For the full story, read The Points Guy’s “Four Different Ways the 737 MAX Crashes Might Land Boeing in Court.” To explore Jackson Walker’s experience handling a diverse range of aviation litigation matters, visit our Aviation practice page.
A litigation partner in the Dallas office, Katherine serves large and small aviation and corporate clients across the United States. She is a private pilot, has owned an aircraft, and has completed an aircraft engine course to better understand her clients’ operations and case issues. This diverse background gives her an advantage in understanding complex litigation issues. In addition to her practice, Katherine serves as an Advisory Board Member and Past President of the International Aviation Womens Association.
Paul Watler on Open Government
During March, Dallas partner Paul C. Watler weighed-in on a key provision of the Texas Open Meetings Act and the authority of hospital police departments.
As former general counsel to the Texas Association of Broadcasters (TAB) and a Director of the Freedom of Information Foundation of Texas, Paul addressed a ruling from the Texas Court of Criminal Appeals that a key provision of the Texas Open Meetings Act (TOMA) is “unconstitutionally vague.” The provision had prohibited a “walking quorum,” in which members of a governmental body knowingly conspire to circumvent the law “by meeting in numbers less than a quorum for the purpose of secret deliberations in violation of this chapter.”
In response to the decision, he said: “I would emphasize that the decision deals with only one narrow provision of the Act: criminal penalties for walking quorum conspiracies.”
“The remainder of the Act remains in place,” he said. “Further, the civil enforcement remedies of suit by any member of the public, including a member of the news media, for mandamus or injunction to stop or prevent a TOMA violation remain unaffected by this ruling.”
For the full article, view “Texas Court of Criminal Appeals Strikes Down Key Texas Open Meetings Act Provision” on the TAB website.
In a CBS 11 News investigative report on cases of theft at a North Texas hospital, Paul noted that the Texas Public Information Act does not apply to private hospitals that operate police departments in Texas.
However, he said that hospital police departments “have the same authority as the Dallas Police Department to make arrests or to use force.
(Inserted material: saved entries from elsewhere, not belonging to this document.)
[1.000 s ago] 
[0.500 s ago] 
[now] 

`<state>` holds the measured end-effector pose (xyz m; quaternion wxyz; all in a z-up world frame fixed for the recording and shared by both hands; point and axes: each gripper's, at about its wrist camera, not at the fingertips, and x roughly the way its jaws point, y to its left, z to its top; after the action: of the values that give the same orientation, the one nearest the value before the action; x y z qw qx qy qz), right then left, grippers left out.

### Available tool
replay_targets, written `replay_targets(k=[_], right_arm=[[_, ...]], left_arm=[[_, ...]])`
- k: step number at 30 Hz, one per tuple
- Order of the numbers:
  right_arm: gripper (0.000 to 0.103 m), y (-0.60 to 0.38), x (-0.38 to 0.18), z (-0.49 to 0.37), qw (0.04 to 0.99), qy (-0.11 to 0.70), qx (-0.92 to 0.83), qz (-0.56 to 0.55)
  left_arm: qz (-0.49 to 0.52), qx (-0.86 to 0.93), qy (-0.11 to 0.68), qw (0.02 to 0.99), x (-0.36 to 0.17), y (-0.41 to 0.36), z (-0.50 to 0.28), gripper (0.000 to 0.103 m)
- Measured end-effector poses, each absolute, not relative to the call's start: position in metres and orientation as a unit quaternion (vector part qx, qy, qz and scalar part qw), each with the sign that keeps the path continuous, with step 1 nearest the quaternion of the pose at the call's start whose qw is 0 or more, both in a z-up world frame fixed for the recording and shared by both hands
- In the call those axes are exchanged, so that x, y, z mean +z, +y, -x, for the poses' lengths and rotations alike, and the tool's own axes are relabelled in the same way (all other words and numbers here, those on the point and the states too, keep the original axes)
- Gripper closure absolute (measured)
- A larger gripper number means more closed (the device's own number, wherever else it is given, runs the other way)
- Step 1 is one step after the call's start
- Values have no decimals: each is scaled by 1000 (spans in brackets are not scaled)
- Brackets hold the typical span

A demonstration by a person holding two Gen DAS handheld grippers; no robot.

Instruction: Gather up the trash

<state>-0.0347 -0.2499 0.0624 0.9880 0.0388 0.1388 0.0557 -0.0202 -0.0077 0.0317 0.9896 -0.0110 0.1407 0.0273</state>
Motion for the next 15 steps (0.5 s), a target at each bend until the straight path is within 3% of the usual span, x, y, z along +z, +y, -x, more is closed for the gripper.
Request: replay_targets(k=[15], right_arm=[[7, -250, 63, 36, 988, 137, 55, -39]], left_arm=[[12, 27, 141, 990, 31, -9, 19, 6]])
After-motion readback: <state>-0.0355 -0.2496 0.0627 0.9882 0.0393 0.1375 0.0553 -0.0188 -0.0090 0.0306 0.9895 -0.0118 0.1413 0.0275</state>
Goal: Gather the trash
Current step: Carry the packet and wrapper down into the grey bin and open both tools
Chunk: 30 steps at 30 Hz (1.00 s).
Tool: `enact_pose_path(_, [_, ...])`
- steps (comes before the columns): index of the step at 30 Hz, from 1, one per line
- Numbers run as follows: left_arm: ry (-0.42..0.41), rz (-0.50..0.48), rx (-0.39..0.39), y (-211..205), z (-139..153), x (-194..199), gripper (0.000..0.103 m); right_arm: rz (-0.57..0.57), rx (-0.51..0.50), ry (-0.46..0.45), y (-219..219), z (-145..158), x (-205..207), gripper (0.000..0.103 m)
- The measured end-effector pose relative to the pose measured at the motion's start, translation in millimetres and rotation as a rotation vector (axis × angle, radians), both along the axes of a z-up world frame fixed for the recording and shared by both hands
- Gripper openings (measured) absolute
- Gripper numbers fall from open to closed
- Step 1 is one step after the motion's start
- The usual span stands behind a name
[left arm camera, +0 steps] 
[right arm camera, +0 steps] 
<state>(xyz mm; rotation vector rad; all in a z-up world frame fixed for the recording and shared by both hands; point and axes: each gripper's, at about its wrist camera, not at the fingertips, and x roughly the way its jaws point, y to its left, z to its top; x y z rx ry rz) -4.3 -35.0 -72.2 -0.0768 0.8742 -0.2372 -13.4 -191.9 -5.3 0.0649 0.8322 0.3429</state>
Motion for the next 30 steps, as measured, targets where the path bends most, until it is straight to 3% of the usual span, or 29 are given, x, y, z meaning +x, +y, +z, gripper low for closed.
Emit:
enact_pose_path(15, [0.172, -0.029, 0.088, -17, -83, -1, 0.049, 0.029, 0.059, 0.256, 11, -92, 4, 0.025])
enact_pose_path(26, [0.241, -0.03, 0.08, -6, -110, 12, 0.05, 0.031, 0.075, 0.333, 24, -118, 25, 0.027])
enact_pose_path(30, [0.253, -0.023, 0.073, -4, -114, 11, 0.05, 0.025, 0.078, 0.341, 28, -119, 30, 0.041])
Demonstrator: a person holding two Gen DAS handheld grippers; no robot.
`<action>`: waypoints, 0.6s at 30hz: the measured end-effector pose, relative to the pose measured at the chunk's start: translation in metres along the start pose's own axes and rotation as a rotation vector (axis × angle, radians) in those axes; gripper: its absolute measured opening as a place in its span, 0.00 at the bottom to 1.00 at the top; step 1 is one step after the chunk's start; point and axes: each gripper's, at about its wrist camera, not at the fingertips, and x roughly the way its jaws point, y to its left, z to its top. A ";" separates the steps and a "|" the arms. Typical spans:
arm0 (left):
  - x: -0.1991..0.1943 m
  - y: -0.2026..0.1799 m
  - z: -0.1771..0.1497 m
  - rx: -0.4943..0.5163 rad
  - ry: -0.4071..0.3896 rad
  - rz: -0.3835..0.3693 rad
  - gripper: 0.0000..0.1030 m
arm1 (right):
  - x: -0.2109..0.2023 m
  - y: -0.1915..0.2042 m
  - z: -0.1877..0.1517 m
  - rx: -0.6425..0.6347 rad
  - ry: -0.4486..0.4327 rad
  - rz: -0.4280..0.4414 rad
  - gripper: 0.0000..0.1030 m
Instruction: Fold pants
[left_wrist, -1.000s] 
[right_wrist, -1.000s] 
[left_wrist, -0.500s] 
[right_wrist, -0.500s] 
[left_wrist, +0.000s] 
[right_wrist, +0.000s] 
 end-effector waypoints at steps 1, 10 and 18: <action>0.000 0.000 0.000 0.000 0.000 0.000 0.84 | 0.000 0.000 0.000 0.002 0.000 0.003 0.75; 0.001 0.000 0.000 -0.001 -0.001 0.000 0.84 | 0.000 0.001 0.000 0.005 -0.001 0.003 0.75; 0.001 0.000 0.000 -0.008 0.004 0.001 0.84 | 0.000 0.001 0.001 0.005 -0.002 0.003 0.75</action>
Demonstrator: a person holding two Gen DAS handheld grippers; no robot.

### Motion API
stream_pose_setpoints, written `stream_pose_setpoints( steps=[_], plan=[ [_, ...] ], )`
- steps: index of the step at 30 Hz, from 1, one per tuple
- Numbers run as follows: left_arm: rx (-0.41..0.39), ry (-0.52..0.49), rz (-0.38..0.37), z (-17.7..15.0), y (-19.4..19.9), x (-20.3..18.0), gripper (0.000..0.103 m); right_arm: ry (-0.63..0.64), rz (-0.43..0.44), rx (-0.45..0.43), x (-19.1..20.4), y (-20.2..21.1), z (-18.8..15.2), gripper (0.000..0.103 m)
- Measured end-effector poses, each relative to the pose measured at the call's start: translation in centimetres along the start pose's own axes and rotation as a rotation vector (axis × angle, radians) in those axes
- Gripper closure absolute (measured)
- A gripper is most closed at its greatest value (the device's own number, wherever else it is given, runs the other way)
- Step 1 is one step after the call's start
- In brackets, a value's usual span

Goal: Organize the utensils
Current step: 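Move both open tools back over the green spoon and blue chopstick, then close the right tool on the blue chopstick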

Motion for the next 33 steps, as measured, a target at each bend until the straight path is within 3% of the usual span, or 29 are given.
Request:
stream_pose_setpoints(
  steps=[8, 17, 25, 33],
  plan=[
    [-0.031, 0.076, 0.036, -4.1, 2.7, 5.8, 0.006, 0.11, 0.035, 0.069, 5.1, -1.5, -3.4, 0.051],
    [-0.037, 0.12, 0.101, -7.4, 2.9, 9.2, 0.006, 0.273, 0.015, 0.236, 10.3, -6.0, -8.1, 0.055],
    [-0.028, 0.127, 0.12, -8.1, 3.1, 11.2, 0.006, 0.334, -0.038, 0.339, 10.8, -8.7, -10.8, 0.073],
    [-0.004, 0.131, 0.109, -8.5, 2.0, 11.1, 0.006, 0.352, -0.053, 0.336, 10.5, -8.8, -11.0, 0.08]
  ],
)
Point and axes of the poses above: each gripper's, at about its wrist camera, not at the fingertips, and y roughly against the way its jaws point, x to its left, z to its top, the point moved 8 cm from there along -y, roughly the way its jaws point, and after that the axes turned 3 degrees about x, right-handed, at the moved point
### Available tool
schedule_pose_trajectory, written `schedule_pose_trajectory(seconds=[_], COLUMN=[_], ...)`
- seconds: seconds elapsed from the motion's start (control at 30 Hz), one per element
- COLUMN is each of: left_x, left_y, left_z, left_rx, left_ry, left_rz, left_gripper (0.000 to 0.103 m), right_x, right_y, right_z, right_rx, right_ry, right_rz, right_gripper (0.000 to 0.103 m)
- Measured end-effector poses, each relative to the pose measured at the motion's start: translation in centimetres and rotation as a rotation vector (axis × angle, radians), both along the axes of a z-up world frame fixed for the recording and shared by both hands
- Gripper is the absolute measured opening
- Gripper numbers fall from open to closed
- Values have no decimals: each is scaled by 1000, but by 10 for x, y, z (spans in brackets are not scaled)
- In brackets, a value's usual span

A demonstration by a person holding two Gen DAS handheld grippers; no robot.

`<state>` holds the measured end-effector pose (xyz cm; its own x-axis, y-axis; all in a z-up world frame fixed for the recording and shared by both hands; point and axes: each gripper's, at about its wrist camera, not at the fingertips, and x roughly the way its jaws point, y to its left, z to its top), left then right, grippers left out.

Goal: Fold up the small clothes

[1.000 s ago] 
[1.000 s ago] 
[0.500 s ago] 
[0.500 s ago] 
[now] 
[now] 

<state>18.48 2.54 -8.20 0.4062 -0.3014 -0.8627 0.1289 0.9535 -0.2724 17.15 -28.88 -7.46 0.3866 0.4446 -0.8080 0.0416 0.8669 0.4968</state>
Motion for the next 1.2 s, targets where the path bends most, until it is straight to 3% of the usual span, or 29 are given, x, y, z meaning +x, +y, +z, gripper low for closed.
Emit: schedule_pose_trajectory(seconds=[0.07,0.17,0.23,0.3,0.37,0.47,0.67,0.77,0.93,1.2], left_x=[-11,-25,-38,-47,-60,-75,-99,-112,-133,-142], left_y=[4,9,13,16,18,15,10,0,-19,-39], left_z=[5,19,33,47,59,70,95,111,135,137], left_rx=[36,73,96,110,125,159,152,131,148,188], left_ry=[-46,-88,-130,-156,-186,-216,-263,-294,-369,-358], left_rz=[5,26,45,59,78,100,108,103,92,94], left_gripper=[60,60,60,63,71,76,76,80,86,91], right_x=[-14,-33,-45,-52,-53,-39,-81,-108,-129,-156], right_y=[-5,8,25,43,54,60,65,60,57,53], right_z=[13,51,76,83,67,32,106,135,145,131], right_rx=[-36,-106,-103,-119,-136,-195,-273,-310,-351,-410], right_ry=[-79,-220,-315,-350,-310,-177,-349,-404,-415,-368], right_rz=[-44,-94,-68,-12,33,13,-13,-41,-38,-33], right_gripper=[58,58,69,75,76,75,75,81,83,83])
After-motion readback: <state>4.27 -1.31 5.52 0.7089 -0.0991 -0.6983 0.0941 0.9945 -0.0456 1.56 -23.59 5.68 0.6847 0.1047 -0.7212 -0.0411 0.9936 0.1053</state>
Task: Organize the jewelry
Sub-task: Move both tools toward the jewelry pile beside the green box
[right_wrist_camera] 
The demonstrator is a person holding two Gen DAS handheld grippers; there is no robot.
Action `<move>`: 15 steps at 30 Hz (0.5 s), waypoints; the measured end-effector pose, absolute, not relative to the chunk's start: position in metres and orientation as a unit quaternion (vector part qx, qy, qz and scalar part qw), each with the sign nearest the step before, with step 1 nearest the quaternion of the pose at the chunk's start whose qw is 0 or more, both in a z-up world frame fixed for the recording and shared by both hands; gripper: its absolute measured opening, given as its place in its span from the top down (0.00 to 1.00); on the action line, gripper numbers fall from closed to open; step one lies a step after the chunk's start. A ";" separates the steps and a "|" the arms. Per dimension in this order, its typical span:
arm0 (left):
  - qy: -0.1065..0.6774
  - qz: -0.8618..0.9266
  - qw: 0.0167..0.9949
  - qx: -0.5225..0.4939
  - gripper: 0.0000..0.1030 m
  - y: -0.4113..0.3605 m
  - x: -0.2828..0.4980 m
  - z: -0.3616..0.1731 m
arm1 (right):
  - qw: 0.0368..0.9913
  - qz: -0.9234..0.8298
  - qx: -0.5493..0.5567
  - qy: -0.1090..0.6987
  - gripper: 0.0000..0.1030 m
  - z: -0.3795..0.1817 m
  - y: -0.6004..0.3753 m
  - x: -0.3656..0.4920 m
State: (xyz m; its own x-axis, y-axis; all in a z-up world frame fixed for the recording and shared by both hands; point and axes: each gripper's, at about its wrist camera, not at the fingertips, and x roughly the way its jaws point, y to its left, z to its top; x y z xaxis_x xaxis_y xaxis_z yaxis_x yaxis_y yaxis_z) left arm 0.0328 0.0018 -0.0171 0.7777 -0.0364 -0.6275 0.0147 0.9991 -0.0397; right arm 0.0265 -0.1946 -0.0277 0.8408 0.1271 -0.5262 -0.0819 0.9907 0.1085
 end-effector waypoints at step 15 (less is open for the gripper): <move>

A lot of open government advocates believe that the same sort of public transparency that applies to the Dallas Police Department should apply to a hospital police department.”
For more, read CBS Dallas/Fort Worth’s “North Texas Patients Not Immune To Theft But Private Hospital Police Can Keep Cases Secret.”
Paul is a board certified Texas civil trial lawyer widely recognized for First Amendment, media law, and “bet-the-company” commercial cases. He has successfully represented numerous newspapers, television stations, media companies, websites, and journalists in libel, anti-SLAPP (Texas Citizens Participation Act), public information, invasion of privacy, copyright, news gathering, and commercial lawsuits. Since 1995, Paul has been among a select few attorneys recognized in The Best Lawyers in America for Bet–the–Company Litigation, Commercial Litigation, First Amendment Law, Litigation – First Amendment, and Media Law.